Das Problem: Wenn man sich bei einem (seriösen) Service oder Informationsdienst im Netz anmelden will, wird die Email-Adresse verlangt, an die eine Bestätigungsmail gesendet wird. Das weitere Problem: Dies ist eine Quelle, durch die Spammer aktive Email-Adressen beziehen.

Um dies zu vermeiden, bietet Jetable "Wegschmeiss"-Adressen an, die nur so lange gültig sind, wie man es wünscht - beispielsweise 24 Stunden. So lange werden alle Nachrichten an das normale Konto weitergeitet.

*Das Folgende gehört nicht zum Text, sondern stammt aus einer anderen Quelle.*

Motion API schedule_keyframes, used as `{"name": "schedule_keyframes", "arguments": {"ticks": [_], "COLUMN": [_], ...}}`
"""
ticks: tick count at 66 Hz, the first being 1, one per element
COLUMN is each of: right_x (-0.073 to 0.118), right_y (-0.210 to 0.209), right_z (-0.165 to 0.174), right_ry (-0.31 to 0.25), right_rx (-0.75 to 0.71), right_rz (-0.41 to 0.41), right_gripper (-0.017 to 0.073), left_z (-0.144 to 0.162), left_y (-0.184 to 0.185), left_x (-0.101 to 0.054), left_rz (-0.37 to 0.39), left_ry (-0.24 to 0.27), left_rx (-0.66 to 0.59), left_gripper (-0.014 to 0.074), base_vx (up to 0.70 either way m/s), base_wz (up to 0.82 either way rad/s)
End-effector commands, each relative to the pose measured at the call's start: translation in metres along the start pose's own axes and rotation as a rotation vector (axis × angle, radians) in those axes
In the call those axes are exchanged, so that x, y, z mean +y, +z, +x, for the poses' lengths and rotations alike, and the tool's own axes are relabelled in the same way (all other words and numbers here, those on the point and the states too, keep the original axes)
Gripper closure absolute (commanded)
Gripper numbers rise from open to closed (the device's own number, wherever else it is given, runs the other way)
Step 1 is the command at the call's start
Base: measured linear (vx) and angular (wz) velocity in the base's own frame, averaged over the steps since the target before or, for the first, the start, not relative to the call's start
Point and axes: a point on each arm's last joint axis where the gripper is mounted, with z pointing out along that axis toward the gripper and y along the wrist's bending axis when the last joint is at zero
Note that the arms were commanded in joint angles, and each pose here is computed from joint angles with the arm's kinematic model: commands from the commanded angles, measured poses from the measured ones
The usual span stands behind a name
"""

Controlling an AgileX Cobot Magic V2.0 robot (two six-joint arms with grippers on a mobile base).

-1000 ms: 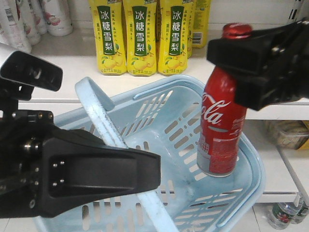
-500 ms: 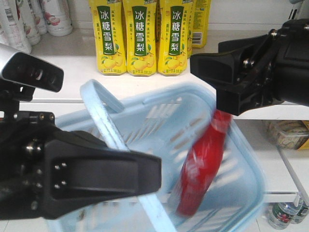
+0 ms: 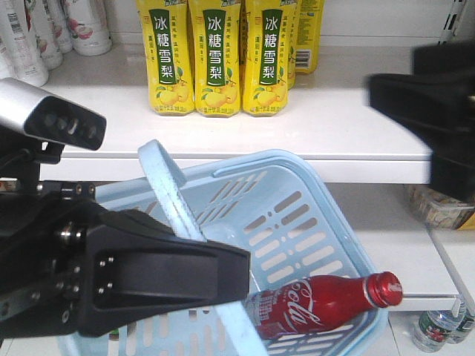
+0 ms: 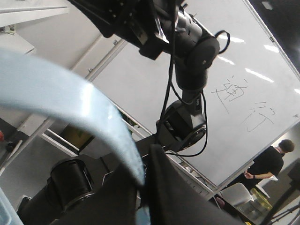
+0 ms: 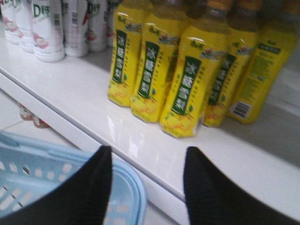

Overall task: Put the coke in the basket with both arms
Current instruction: 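Withdraw the right gripper from the basket, leaving the bottle inside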

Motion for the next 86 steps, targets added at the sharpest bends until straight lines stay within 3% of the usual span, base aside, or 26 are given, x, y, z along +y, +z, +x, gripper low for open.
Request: {"name": "schedule_keyframes", "arguments": {"ticks": [1,4,12,23,35,46,86], "right_x": [-0.010,-0.012,-0.017,-0.017,-0.014,-0.013,-0.013], "right_y": [-0.029,-0.036,-0.056,-0.071,-0.082,-0.092,-0.097], "right_z": [-0.002,0.004,0.032,0.097,0.158,0.178,0.179], "right_ry": [-0.012,-0.015,-0.007,0.071,0.228,0.336,0.340], "right_rx": [-0.011,0.005,-0.015,0.006,0.025,-0.020,-0.054], "right_rz": [0.097,0.120,0.195,0.273,0.312,0.315,0.315], "right_gripper": [0.0506,0.0577,0.0569,0.0567,0.0567,0.0567,0.0567], "left_z": [-0.014,-0.014,-0.014,-0.014,-0.014,-0.014,-0.014], "left_y": [-0.002,-0.002,-0.002,-0.002,-0.002,-0.002,-0.002], "left_x": [-0.026,-0.026,-0.026,-0.026,-0.026,-0.026,-0.026], "left_rz": [0.132,0.132,0.132,0.132,0.132,0.132,0.132], "left_ry": [0.011,0.011,0.011,0.011,0.011,0.011,0.011], "left_rx": [-0.090,-0.090,-0.090,-0.090,-0.090,-0.090,-0.090], "left_gripper": [0.0600,0.0600,0.0600,0.0600,0.0600,0.0600,0.0600], "base_vx": [0.00,0.00,0.00,0.00,0.00,0.00,0.00], "base_wz": [0.00,0.00,0.00,0.00,0.00,0.00,0.00]}}
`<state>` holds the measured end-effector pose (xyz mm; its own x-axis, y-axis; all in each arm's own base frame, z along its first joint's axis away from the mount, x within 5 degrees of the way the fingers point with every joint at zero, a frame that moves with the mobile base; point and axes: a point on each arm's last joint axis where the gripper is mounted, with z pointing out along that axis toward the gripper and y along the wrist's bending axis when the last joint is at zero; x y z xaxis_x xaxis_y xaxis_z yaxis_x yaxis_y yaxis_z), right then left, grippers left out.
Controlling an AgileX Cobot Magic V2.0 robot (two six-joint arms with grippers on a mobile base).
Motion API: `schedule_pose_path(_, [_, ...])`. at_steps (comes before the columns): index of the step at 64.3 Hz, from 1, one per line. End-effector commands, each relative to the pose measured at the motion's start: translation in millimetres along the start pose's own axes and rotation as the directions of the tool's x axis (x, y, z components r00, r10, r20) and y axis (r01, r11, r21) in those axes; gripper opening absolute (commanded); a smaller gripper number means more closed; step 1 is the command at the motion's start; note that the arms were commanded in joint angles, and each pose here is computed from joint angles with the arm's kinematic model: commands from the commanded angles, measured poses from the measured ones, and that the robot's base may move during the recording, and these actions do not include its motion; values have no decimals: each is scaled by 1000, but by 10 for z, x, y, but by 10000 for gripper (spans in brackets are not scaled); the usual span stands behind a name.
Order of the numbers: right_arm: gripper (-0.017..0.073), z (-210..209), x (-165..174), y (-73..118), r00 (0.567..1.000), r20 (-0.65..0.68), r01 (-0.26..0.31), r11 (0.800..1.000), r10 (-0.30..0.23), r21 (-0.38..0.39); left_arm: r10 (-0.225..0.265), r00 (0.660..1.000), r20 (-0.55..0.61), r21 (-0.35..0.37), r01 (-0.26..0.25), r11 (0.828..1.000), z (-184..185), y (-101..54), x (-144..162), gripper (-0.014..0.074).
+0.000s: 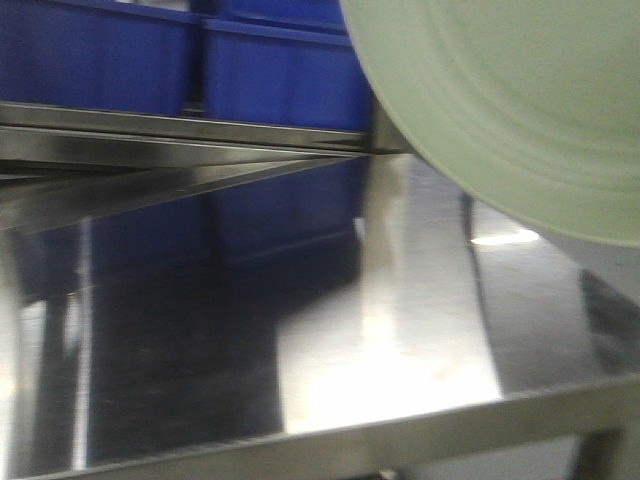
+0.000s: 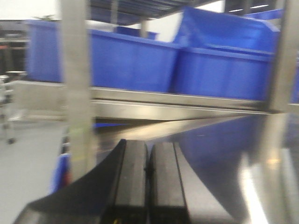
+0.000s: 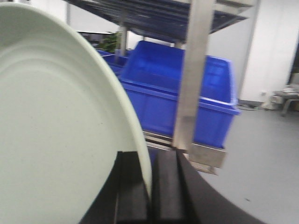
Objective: Place green plate on second shelf with right arm
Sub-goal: 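Hold the plate in the right gripper while driving to the shelf rack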
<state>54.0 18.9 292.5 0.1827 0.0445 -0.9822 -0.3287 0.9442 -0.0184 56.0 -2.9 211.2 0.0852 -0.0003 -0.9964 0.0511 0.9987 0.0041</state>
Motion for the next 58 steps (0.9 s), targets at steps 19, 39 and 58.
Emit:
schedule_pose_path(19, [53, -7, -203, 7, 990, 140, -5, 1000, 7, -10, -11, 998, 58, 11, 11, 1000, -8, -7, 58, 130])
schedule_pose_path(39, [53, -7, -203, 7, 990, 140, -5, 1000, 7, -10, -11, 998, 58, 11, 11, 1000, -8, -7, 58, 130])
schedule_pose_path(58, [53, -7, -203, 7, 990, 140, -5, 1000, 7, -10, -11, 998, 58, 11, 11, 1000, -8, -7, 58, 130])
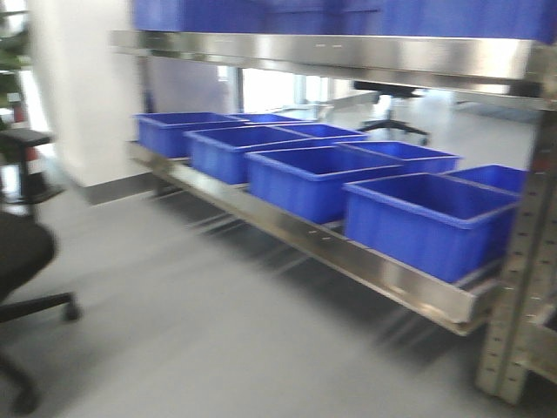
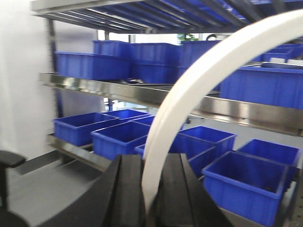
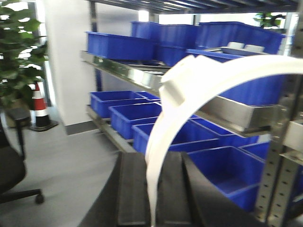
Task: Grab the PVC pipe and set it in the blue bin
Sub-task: 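Bring the held pipe up to the blue bin on the shelf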
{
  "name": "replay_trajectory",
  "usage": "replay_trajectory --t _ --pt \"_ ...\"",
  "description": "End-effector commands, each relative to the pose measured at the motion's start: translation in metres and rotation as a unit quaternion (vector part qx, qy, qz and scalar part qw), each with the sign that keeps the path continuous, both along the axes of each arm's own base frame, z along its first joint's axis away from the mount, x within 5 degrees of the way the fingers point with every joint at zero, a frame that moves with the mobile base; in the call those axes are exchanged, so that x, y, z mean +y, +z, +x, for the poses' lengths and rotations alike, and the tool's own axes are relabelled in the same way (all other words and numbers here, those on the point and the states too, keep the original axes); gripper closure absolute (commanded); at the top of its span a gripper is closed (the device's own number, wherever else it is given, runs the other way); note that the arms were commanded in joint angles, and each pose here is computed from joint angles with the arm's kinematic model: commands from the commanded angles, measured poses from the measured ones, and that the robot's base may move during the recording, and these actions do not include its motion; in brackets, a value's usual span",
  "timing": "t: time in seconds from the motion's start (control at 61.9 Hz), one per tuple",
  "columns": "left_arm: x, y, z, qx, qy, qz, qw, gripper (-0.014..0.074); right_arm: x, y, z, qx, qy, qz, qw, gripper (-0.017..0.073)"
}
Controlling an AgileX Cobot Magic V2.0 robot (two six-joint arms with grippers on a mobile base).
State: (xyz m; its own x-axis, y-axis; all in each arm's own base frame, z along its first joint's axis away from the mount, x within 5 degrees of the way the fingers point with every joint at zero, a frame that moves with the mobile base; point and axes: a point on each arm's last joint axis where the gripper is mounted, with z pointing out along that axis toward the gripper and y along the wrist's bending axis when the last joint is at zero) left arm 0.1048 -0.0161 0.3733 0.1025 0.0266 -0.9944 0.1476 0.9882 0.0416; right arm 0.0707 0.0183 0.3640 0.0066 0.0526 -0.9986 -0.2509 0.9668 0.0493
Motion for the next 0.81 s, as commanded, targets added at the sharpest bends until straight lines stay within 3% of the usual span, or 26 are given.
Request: replay_trajectory --t 0.0,0.791 --pt "-0.0004 0.0042 -0.0016 -0.018 -0.003 -0.003 1.0 0.0704 -0.0005 0.0024 -0.0009 -0.016 -0.002 -0.003 1.0 0.0714" --pt "-0.0004 0.0042 -0.0016 -0.018 -0.003 -0.003 1.0 0.0704 -0.0005 0.0024 -0.0009 -0.016 -0.002 -0.003 1.0 0.0714"
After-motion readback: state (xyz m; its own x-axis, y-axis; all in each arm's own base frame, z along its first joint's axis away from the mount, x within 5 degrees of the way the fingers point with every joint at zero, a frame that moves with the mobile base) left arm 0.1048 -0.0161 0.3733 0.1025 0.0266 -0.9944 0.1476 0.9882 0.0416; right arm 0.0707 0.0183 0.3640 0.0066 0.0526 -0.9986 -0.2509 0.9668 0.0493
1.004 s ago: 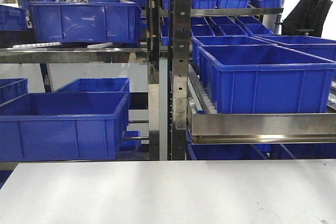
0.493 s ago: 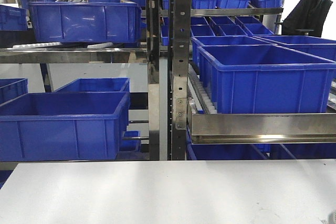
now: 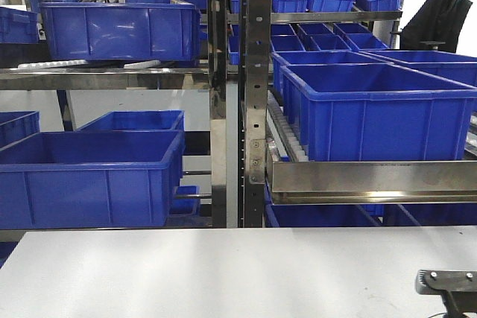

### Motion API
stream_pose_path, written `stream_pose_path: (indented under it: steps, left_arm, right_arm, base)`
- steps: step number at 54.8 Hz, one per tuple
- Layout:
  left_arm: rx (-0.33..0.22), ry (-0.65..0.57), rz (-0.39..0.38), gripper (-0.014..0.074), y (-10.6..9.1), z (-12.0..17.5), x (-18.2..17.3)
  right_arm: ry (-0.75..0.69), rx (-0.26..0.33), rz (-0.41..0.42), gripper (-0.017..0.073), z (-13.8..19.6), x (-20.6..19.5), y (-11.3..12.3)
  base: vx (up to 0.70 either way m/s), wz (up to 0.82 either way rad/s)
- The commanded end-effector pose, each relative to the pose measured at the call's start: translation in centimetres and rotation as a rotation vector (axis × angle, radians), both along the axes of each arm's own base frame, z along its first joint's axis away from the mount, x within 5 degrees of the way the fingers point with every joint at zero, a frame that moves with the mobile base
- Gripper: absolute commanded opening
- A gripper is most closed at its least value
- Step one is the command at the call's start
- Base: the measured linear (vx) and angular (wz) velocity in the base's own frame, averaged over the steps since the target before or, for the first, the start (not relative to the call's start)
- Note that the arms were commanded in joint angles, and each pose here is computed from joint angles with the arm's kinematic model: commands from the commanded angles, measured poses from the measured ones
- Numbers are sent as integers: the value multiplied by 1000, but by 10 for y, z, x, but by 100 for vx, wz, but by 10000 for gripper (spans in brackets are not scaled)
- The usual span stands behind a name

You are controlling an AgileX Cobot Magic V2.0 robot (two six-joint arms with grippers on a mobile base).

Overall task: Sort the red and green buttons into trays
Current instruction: 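Lift both held buttons off the white table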

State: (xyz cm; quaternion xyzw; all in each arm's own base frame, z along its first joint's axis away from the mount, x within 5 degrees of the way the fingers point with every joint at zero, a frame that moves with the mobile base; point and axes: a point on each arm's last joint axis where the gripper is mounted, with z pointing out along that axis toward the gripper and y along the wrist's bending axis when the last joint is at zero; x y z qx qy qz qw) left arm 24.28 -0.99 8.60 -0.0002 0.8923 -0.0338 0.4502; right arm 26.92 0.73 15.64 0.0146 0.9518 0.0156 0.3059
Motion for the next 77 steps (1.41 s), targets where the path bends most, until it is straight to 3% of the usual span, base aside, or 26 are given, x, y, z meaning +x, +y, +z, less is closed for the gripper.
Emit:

Ich find´s recht praktisch und nützlich.

Update: Für Anonymität als Betreiber eines Webservers sorgt safeurl.

Copy, Adjust & Paste

In der Gestaltung von Plattencovern ging wohl so manchem Designer die Idee aus. Demonfuzz hat auf seiner Internetseite mal die ein oder andere Hülle gegenübergestellt, und man glaubt es kaum. Da könnte man doch wirklich meinen, dass das kein Zufall mehr sein kann ...Und da wundert sich die Musikindustrie wieso keiner mehr ihre Platten kauft!!!



Übrigens kann man hier unter Creative Common Lizenz das ebook MIX, BURN & RIP herunterladen (Im Laden kostet es um die 15 euro). Der Autor zeigt die Gründe auf warum die Musikindustrie ihre Situation selbst verschuldet hat. Der Autor hat auch seinen eigenen (Web)Blog zu diesem Thema.